[SUPPLIED RECORDS]
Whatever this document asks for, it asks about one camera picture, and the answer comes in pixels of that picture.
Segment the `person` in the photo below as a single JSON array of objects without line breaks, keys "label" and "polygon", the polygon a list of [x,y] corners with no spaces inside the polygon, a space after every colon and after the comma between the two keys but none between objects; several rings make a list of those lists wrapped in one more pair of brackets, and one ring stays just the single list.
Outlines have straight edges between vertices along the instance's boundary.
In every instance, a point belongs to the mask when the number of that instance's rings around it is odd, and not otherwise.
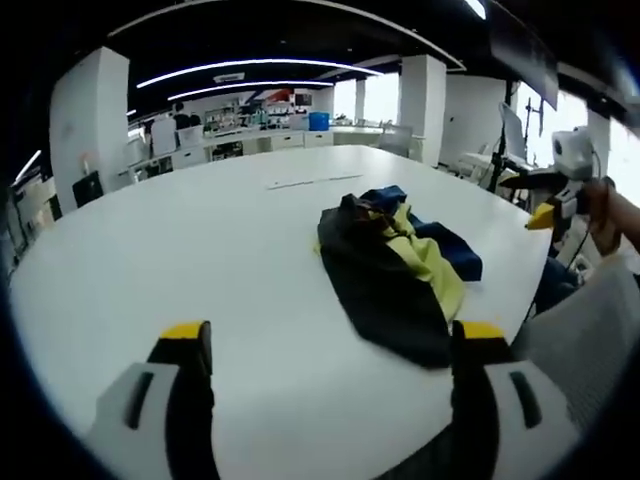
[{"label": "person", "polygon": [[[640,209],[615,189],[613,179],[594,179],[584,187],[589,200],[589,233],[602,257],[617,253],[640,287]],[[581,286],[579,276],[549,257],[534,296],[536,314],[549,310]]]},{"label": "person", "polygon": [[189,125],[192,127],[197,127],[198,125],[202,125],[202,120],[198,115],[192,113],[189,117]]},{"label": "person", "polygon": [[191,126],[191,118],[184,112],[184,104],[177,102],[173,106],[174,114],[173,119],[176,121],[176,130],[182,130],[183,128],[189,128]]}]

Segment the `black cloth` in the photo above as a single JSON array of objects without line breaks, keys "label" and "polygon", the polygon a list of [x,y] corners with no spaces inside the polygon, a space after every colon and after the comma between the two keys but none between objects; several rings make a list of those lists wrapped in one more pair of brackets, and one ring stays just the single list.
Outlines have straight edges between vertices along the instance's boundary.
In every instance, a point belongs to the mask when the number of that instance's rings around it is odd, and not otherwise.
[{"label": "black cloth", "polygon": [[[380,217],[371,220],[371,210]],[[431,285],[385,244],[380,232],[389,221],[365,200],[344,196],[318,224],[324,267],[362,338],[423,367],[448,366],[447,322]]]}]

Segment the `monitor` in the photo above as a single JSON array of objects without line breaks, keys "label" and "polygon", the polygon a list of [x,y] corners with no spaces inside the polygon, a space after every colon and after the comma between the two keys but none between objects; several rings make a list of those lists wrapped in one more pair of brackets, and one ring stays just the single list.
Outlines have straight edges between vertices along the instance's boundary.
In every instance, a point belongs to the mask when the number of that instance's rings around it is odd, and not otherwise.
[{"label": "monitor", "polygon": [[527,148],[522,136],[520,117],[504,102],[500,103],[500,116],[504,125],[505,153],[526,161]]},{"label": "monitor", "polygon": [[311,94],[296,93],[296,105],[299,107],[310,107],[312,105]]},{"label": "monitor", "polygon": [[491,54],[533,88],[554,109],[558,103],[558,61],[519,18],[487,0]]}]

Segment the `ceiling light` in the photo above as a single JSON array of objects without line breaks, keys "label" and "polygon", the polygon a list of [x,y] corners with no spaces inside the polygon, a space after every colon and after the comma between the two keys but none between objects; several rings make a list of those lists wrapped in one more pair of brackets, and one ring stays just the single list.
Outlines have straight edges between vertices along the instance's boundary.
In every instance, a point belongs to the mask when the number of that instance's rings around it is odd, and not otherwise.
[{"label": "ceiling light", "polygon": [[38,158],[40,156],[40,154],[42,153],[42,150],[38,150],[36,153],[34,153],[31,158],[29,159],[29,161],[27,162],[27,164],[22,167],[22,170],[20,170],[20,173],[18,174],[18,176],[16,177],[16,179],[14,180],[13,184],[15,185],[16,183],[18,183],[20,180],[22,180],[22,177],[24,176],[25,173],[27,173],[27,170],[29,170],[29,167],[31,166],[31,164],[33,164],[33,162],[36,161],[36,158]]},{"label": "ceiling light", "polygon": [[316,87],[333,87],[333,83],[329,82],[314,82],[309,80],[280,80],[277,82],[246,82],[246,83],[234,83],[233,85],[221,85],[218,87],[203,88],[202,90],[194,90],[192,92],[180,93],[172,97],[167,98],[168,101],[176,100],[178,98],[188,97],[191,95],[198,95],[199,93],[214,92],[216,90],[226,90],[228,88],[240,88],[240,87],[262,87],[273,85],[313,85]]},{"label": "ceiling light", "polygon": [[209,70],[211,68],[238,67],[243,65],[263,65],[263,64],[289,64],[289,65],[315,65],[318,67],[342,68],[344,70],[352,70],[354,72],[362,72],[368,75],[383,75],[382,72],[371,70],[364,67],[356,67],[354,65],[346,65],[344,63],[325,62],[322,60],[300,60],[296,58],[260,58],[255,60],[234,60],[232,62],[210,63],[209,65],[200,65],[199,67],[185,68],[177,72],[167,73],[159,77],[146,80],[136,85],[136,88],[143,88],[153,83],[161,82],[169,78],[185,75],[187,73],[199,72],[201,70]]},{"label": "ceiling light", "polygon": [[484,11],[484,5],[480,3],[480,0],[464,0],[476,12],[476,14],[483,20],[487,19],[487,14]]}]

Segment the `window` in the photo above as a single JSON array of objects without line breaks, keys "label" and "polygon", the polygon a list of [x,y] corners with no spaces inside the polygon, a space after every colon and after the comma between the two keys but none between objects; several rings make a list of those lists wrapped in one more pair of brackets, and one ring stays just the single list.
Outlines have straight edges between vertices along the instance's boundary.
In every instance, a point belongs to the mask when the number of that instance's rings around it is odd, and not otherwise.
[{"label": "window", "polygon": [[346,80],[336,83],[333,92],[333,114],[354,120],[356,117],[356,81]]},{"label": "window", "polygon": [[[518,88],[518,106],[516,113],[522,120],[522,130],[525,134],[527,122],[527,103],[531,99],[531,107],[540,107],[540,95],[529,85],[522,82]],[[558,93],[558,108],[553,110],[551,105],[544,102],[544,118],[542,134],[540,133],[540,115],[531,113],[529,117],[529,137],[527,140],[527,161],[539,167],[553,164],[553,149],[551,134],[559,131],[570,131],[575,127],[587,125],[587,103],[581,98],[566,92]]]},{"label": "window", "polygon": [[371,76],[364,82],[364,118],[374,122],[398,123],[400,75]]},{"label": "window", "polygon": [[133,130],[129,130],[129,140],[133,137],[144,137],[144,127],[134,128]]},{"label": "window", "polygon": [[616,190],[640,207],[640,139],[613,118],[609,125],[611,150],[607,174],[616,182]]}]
[/SUPPLIED RECORDS]
Reproduce each line of the records above, exactly and without pictures.

Whatever this document asks for, it asks about one camera picture, and the answer comes in pixels of that picture.
Segment the `person` in the photo below as a single JSON array of objects without line breaks, keys "label" and "polygon", the polygon a list of [x,y] corners with no spaces inside the polygon, a space after every colon and after the comma between the two keys but none between objects; several rings make a list of those lists wrapped in one more pair of brackets, and one ring stays just the single list.
Outlines have straight edges between vertices along the instance's boundary.
In every instance, a point belongs to the mask when the number of that instance's rings around it is odd, and not otherwise.
[{"label": "person", "polygon": [[[640,209],[615,189],[613,179],[594,179],[584,187],[589,200],[589,233],[602,257],[617,253],[640,287]],[[581,286],[579,276],[549,257],[534,296],[536,314],[549,310]]]},{"label": "person", "polygon": [[189,125],[192,127],[197,127],[198,125],[202,125],[202,120],[198,115],[192,113],[189,117]]},{"label": "person", "polygon": [[191,126],[191,118],[184,112],[184,104],[177,102],[173,106],[174,114],[173,119],[176,121],[176,130],[182,130],[183,128],[189,128]]}]

Segment the `black cloth` in the photo above as a single JSON array of objects without line breaks, keys "label" and "polygon", the polygon a list of [x,y] corners with no spaces inside the polygon, a space after every colon and after the comma between the two keys but none between objects; several rings make a list of those lists wrapped in one more pair of brackets, and one ring stays just the single list.
Outlines have straight edges between vertices along the instance's boundary.
In every instance, a point belongs to the mask when the number of that instance's rings around it is odd, and not otherwise.
[{"label": "black cloth", "polygon": [[[380,217],[371,220],[371,210]],[[431,285],[385,244],[380,232],[389,221],[365,200],[344,196],[318,224],[324,267],[362,338],[423,367],[448,366],[447,322]]]}]

Segment the `monitor` in the photo above as a single JSON array of objects without line breaks, keys "label" and "polygon", the polygon a list of [x,y] corners with no spaces inside the polygon, a space after every colon and after the comma between the two keys but none between objects; several rings make a list of those lists wrapped in one more pair of brackets, and one ring stays just the single list.
Outlines have straight edges between vertices along the instance's boundary.
In every instance, a point belongs to the mask when the number of that instance's rings around it is odd, and not otherwise.
[{"label": "monitor", "polygon": [[527,148],[522,136],[520,117],[504,102],[500,103],[500,116],[504,125],[505,153],[526,161]]},{"label": "monitor", "polygon": [[311,94],[296,93],[296,105],[299,107],[310,107],[312,105]]},{"label": "monitor", "polygon": [[491,54],[533,88],[554,109],[558,103],[558,61],[519,18],[487,0]]}]

Segment the `ceiling light` in the photo above as a single JSON array of objects without line breaks, keys "label" and "polygon", the polygon a list of [x,y] corners with no spaces inside the polygon, a space after every colon and after the comma between the two keys but none between objects; several rings make a list of those lists wrapped in one more pair of brackets, and one ring stays just the single list.
Outlines have straight edges between vertices along the instance's boundary.
In every instance, a point belongs to the mask when the number of that instance's rings around it is odd, and not otherwise.
[{"label": "ceiling light", "polygon": [[38,158],[40,156],[40,154],[42,153],[42,150],[38,150],[36,153],[34,153],[31,158],[29,159],[29,161],[27,162],[27,164],[22,167],[22,170],[20,170],[20,173],[18,174],[18,176],[16,177],[16,179],[14,180],[13,184],[15,185],[16,183],[18,183],[20,180],[22,180],[22,177],[24,176],[25,173],[27,173],[27,170],[29,170],[29,167],[31,166],[31,164],[33,164],[33,162],[36,161],[36,158]]},{"label": "ceiling light", "polygon": [[316,87],[333,87],[333,83],[329,82],[314,82],[309,80],[280,80],[277,82],[246,82],[246,83],[234,83],[233,85],[221,85],[218,87],[203,88],[202,90],[194,90],[192,92],[180,93],[172,97],[167,98],[168,101],[176,100],[178,98],[188,97],[191,95],[198,95],[199,93],[214,92],[216,90],[226,90],[228,88],[240,88],[240,87],[262,87],[273,85],[313,85]]},{"label": "ceiling light", "polygon": [[209,70],[211,68],[238,67],[243,65],[263,65],[263,64],[289,64],[289,65],[315,65],[318,67],[342,68],[344,70],[352,70],[354,72],[362,72],[368,75],[383,75],[382,72],[371,70],[364,67],[356,67],[354,65],[346,65],[344,63],[325,62],[322,60],[300,60],[296,58],[260,58],[255,60],[234,60],[232,62],[210,63],[209,65],[200,65],[199,67],[185,68],[177,72],[167,73],[159,77],[146,80],[136,85],[136,88],[143,88],[153,83],[161,82],[169,78],[185,75],[187,73],[199,72],[201,70]]},{"label": "ceiling light", "polygon": [[484,11],[484,5],[480,3],[480,0],[464,0],[476,12],[476,14],[483,20],[487,19],[487,14]]}]

Segment the `window` in the photo above as a single JSON array of objects without line breaks, keys "label" and "polygon", the polygon a list of [x,y] corners with no spaces inside the polygon, a space after every colon and after the comma between the two keys but none between objects; several rings make a list of those lists wrapped in one more pair of brackets, and one ring stays just the single list.
Outlines have straight edges between vertices along the instance's boundary.
In every instance, a point belongs to the mask when the number of that instance's rings around it is odd, and not otherwise.
[{"label": "window", "polygon": [[346,80],[336,83],[333,92],[333,114],[354,120],[356,117],[356,81]]},{"label": "window", "polygon": [[[518,88],[518,106],[516,113],[522,120],[522,130],[525,134],[527,122],[527,103],[531,99],[531,107],[540,107],[540,95],[529,85],[522,82]],[[558,93],[558,108],[553,110],[551,105],[544,102],[544,118],[542,134],[540,133],[540,115],[531,113],[529,117],[529,137],[527,140],[527,161],[539,167],[553,164],[553,149],[551,134],[559,131],[570,131],[575,127],[587,125],[587,103],[581,98],[566,92]]]},{"label": "window", "polygon": [[371,76],[364,82],[364,118],[374,122],[398,123],[400,75]]},{"label": "window", "polygon": [[133,130],[129,130],[129,140],[133,137],[144,137],[144,127],[134,128]]},{"label": "window", "polygon": [[616,190],[640,207],[640,139],[613,118],[609,125],[611,150],[607,174],[616,182]]}]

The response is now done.